The recent talk about character encodings has shamed me into a second look at how I'm serving my XML documents. The problem, as described in several other places, is that the way your UA should be deciding on a charset and the way it's actually doing it aren't always the same. Additionally, many have pointed out that text/xml, which I've been using as the default for all my XML files, is a bit of a mess, since, according to RFC 3023, UAs that receive text/xml documents "MUST use the default charset value of 'us-ascii'" if the charset parameter is omitted. Why is that a problem? As Mark Pilgrim first pointed out:

  1. Most of the XML documents on the web are served as text/xml without the charset parameter, which means...
  2. According to RFC 3023, they've got to be treated as us-ascii, but...
  3. A lot of those documents contain non-ASCII characters, and...
  4. None of the most popular XML parsers enforce RFC 3023.

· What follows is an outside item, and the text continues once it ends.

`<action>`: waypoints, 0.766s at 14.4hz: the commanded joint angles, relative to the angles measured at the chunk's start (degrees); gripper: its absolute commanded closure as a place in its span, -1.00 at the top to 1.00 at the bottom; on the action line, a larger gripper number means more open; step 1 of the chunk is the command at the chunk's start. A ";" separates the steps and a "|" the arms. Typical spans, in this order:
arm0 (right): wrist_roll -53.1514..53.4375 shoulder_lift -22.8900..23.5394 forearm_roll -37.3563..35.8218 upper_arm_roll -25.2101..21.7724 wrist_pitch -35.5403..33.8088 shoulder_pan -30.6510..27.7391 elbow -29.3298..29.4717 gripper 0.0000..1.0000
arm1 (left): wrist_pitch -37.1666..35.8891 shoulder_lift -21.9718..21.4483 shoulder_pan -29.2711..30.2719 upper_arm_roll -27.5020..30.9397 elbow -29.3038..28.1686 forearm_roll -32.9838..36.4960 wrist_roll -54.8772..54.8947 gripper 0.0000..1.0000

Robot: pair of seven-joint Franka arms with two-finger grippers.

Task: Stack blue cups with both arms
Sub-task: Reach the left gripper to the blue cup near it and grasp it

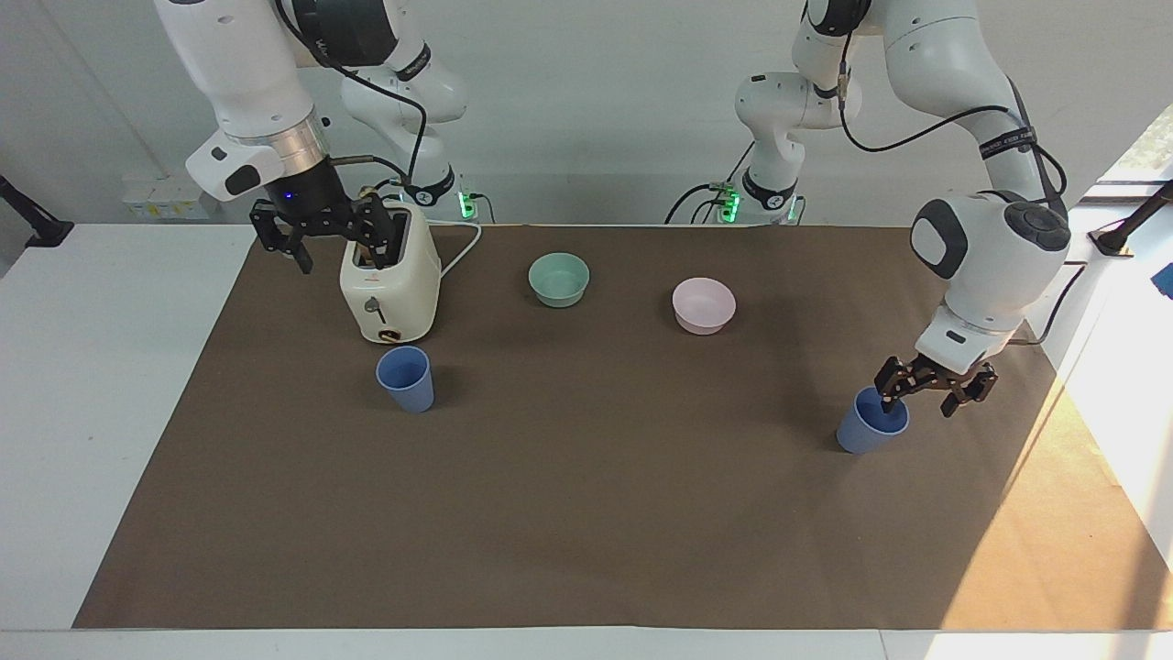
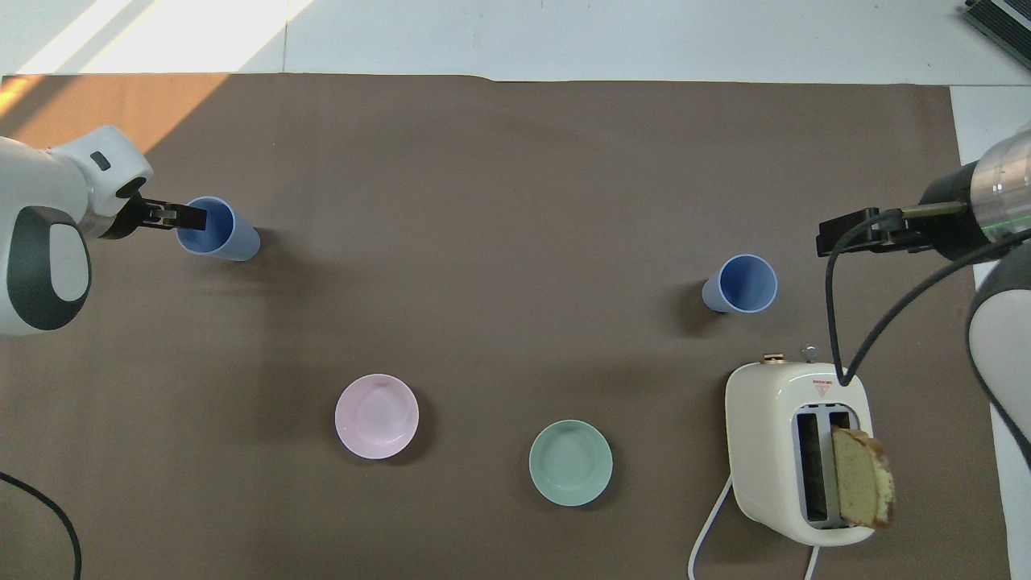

This doesn't actually apply to me -- I've explicitly specified UTF-8 as the default charset for all documents -- but I'm switching my feeds to application/xml, anyway, just to be extra-double safe. [1]

And what about the fact that the W3C says you shouldn't specify character encodings in headers? Given that both the encoding specified in my XML documents and the headers they're served with agree that the document contains UTF-8, I'm struggling to see how it matters which one your UA trusts.

Update: A real-world example of the problem.

[1] Atom feeds are an exception; they're now served as application/atom+xml.